Of the two prospects coming back, Trayvon Robinson is the more exciting. Robinson turns 24 in September. He's a switch-hitting center fielder who's spent the year in triple-A. In triple-A, he's slugged .563, with 26 home runs and an unusual nine doubles. The caveats are pretty obvious. First of all, Albuquerque is a hitter-friendly park in a hitter-friendly league. Robinson's numbers are inflated. Second of all, a third of his swings so far this season have missed. He has a higher whiff rate in triple-A than both Greg Halman and Carlos Peguero.
But while Robinson is prone to striking out, he isn't an all-or-nothing sort, in that he knows how to work a walk. He walked 73 times a season ago. He's walked 45 times in 2011. He has an idea of the strike zone, and isn't completely flummoxed by good pitchers. In other words, there's clear offensive upside, and this from a switch-hitter who can play in the middle. Robinson's ceiling, then, is elevated. He isn't far away, and while he could bust, he could boom, and he's one of the organization's better young talents.

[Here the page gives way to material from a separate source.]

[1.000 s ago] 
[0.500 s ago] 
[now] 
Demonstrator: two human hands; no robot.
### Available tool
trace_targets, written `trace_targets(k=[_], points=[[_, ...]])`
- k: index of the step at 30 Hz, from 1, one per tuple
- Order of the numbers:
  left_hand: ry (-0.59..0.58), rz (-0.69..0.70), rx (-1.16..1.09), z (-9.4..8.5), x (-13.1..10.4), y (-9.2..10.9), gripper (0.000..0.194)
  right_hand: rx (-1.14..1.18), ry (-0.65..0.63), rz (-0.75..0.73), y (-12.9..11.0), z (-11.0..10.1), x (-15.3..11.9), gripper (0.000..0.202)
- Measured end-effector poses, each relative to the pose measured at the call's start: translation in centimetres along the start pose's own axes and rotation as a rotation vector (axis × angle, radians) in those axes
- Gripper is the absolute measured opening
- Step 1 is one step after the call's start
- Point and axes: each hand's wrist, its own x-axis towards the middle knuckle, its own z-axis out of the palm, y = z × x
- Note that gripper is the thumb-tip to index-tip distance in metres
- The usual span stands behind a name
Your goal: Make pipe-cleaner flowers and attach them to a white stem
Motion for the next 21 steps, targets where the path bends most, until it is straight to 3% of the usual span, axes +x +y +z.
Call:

The other guy is Chih-Hsien Chiang, who seems like he's murder on announcers. Chiang's a 23-year-old lefty corner outfielder who's repeating double-A. But where that might be cause for alarm, here's why it isn't, so much:
2010, AA: .732 OPS
2011, AA: 1.046 OPS
Chiang's repeating, but he's also been obliterating his opponents, to the tune of a .338/.399/.647 batting line. He hasn't walked a lot, but he also hasn't developed a strikeout problem, and he's clubbed 58 extra-base hits. Last year he hit 47 in 125 more trips to the plate.
What's been the secret to Chiang's eruption? Well, if you listen to Alex Speier, it's been improved awareness and management of his diabetes. Chiang's more committed to maintaining his health now than he has been in seasons past, and the results are plainly evident. Chiang's stock is rising, and if this keeps up, he could be a quick mover.
Two prospects. Two outfield prospects in the upper levels, each of whom has some power, in exchange for a free-agent-to-be and a busted reliever. It's very possible that neither Robinson nor Chiang ever make it. Neither of them is ready now, and there are potholes and speed bumps along the way. But the Mariners just gained two good talents without really making any kind of significant sacrifice at all, and that's the sign of a hell of a trade. It is impossible to be disappointed by this.